Снова и снова я спрашиваю вас: на что же все-таки вы рассчитывали? Думали отбить у римского народа Испанию, и это – пока жив я, пока цело войско, с которым я в один день захватил Новый Карфаген, с которым разгромил четыре пунийские армии? Предположим, вы рассчитывали на то, что меня уже нет на свете. Но разве смерть одного человека способна погубить государство, основанное богами на века? Гай Фламиний, Эмилий Павел, Семпроний Гракх, Марк Марцелл, двое Сципионов и сколько еще великих полководцев унесла эта война, а римский народ жив и будет жить, хотя бы тысячи лучших его сынов погибли от меча и от недуга! Когда пали мой отец и дядя, не вы ли сами избрали вождем Луция Семптимия Марция? А теперь и выбирать никого не пришлось бы – мое место занял бы Марк Силан, или мой брат Луций Сципион, или Гай Лелий.

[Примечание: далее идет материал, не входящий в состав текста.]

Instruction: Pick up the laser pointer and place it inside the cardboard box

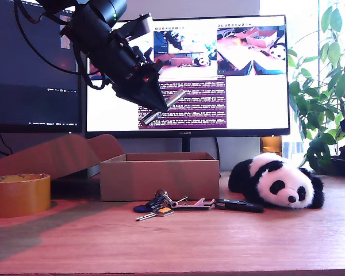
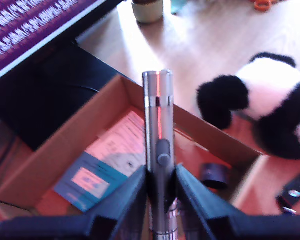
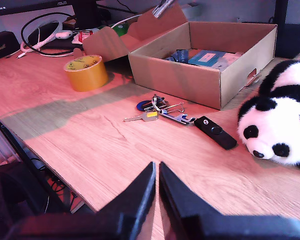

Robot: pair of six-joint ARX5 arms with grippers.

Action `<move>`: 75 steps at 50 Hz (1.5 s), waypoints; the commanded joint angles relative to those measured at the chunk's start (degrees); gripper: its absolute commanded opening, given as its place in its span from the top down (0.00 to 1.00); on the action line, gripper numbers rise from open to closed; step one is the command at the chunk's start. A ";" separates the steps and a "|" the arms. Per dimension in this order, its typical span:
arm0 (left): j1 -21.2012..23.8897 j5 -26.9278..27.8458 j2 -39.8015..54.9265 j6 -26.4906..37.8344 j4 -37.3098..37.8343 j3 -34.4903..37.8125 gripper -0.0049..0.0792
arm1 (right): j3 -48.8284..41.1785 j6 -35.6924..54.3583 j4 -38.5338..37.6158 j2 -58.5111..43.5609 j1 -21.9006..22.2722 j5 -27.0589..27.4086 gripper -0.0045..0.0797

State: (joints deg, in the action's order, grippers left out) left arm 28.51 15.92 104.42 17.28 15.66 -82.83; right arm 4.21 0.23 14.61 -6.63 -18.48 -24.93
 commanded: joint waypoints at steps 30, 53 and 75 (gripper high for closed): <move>0.07 0.13 1.18 0.09 2.25 0.09 0.96 | -0.35 0.22 -0.57 -0.22 -0.26 0.59 0.96; -4.09 2.75 -5.42 -4.20 2.54 1.25 0.96 | -0.33 2.99 -0.66 -0.20 -0.11 14.16 0.96; -10.54 5.07 -23.06 -8.48 -11.45 22.60 0.96 | -0.33 3.19 -2.32 -0.20 1.75 20.22 0.96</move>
State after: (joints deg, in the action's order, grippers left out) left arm 18.02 20.88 83.07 9.89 6.22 -63.92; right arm 4.21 3.14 12.67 -6.63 -16.91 -5.15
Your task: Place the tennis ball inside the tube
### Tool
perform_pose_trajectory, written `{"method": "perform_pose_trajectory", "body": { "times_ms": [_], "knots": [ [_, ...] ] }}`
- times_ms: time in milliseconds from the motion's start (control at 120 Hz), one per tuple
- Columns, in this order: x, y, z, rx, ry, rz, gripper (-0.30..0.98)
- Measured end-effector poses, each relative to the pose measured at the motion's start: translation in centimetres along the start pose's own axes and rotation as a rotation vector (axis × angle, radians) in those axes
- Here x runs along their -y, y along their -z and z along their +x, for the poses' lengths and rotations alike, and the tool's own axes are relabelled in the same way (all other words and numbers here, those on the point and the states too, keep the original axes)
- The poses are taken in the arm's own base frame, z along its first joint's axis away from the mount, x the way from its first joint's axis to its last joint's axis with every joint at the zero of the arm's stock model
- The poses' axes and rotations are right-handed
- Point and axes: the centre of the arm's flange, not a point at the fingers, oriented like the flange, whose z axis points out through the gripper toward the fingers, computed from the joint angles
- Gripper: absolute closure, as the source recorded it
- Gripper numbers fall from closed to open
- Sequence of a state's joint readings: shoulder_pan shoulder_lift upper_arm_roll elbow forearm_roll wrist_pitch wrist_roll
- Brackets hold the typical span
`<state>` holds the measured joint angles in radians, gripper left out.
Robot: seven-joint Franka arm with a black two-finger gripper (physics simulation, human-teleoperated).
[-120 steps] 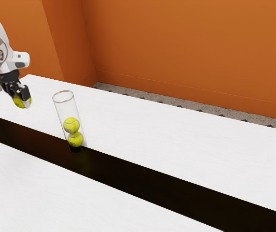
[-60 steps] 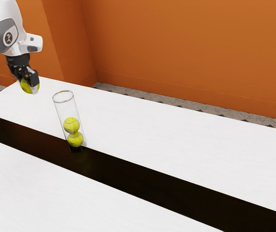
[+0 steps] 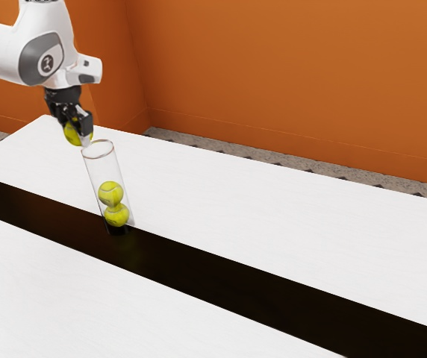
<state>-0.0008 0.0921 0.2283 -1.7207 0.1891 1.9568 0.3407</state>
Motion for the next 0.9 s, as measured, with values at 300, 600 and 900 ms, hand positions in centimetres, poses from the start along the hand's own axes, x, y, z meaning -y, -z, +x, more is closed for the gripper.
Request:
{"method": "perform_pose_trajectory", "body": {
  "times_ms": [300, 600, 900],
  "knots": [
    [-1.4, -0.1, 1.3, -0.036, 0.002, 0.01, 0.57],
    [-1.6, -0.3, 1.5, -0.039, 0.008, 0.004, 0.27],
    [-1.8, -0.2, 1.5, -0.039, -0.006, -0.003, 0.07]
  ]
}}
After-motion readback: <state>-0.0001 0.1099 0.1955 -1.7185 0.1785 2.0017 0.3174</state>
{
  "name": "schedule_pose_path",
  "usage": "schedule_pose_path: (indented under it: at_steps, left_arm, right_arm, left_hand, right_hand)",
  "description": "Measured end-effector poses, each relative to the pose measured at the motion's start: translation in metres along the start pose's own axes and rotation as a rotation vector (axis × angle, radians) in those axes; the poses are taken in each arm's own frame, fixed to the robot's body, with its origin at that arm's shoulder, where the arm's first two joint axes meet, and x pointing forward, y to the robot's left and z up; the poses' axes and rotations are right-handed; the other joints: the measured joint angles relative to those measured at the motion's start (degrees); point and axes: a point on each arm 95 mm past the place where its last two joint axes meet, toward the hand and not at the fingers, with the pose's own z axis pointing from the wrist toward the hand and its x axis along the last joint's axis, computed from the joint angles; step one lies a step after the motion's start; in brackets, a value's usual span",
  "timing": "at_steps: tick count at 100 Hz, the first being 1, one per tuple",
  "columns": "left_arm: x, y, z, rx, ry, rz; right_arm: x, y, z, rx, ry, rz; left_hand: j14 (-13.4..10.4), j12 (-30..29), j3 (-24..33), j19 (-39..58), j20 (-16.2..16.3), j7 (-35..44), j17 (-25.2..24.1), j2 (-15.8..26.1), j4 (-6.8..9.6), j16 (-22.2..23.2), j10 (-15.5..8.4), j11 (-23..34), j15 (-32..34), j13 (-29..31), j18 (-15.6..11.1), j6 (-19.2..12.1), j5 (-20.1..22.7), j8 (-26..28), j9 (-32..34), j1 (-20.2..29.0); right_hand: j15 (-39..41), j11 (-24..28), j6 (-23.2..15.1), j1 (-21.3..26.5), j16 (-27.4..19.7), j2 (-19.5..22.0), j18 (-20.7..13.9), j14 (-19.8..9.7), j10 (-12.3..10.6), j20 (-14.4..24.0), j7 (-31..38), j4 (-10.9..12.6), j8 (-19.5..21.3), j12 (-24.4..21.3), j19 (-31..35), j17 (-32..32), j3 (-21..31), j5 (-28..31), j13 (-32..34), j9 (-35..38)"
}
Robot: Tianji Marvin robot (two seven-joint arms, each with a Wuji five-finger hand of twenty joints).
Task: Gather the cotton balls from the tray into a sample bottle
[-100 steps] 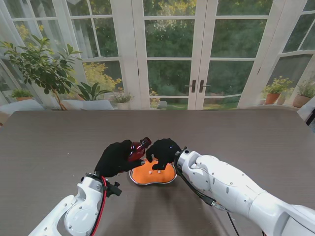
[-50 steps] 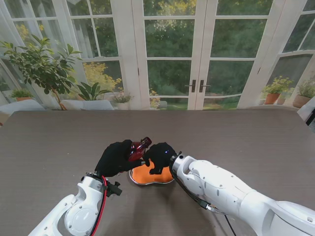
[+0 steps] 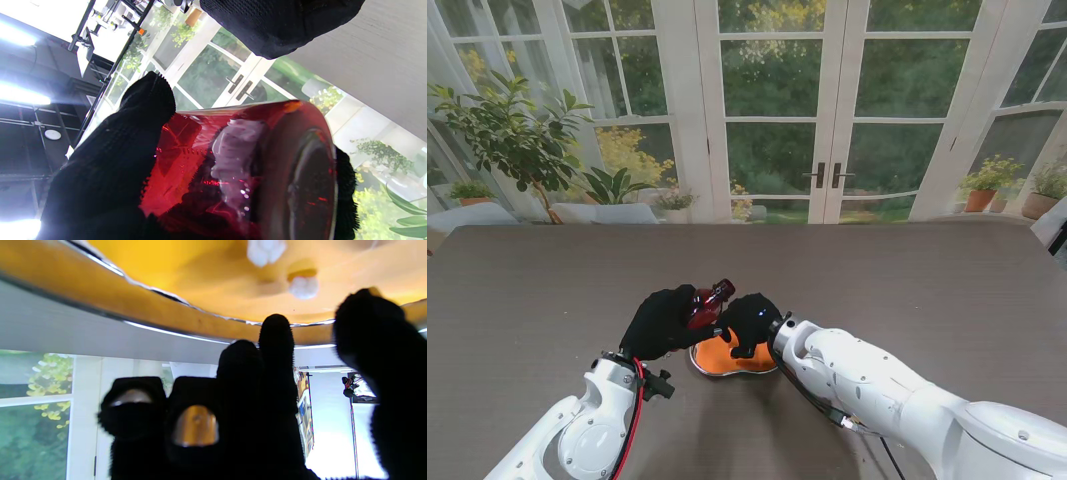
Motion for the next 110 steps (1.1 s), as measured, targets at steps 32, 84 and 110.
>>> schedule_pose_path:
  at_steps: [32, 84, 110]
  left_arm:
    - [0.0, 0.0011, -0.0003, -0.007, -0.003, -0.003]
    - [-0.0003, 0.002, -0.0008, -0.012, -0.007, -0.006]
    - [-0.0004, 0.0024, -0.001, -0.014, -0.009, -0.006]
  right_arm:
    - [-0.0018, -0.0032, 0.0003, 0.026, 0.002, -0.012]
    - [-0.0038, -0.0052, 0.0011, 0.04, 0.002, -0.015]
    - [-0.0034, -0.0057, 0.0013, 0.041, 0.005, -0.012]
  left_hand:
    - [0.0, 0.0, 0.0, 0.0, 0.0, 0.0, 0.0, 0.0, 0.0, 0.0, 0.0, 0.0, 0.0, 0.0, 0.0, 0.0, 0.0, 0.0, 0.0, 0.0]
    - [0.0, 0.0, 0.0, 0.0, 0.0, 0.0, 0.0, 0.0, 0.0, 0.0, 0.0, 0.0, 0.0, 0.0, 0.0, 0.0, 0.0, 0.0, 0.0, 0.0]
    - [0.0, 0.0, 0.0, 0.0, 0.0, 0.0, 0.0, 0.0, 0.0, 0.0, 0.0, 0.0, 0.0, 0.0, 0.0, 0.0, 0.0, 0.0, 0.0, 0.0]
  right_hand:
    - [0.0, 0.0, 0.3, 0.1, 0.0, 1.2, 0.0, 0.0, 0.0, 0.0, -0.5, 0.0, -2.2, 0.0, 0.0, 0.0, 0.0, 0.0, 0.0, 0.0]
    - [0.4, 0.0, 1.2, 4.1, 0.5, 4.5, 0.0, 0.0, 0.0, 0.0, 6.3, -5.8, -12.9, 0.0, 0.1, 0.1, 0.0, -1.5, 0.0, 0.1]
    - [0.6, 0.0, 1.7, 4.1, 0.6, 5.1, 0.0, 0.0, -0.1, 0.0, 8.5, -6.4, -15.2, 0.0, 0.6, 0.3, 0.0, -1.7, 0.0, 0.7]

Поистине, воины, безумие овладело вашими душами, куда более сильное и жестокое, чем болезнь, овладевшая моим телом. Страшно и мерзко подумать, чему вы поверили, на что уповали, – да будет все это унесено забвением или, по крайней мере, покрыто безмолвием. Карою да будет вам ваше раскаяние. Но что до Альбия, Атрия и прочих зачинщиков, то они лишь собственною кровью могут смыть свою вину. И если вы наконец опомнились и разум вернулся к вам, казнь преступников будет для вас зрелищем не тягостным, но отрадным, ибо никому не причинили они столько зла, сколько вам!

Едва он закончил, воины, кольцом окружившие сходку, загремели мечами о щиты, и раздался голос глашатая, выкрикивающий имена осужденных. Нагими их выволокли на средину площади, и тут же явились орудия казни. Осужденных привязали к столбам, высекли розгами и обезглавили, а все, кто на это смотрел, оцепенели от ужаса, и не было слышно не только что ропота, но даже вздоха сострадания. Когда трупы казненных убрали, трибуны привели солдат – одного за другим – к новой присяге на верность Публию Корнелию Сципиону; вслед за тем каждому было выплачено его жалованье. Вот как завершился этот мятеж.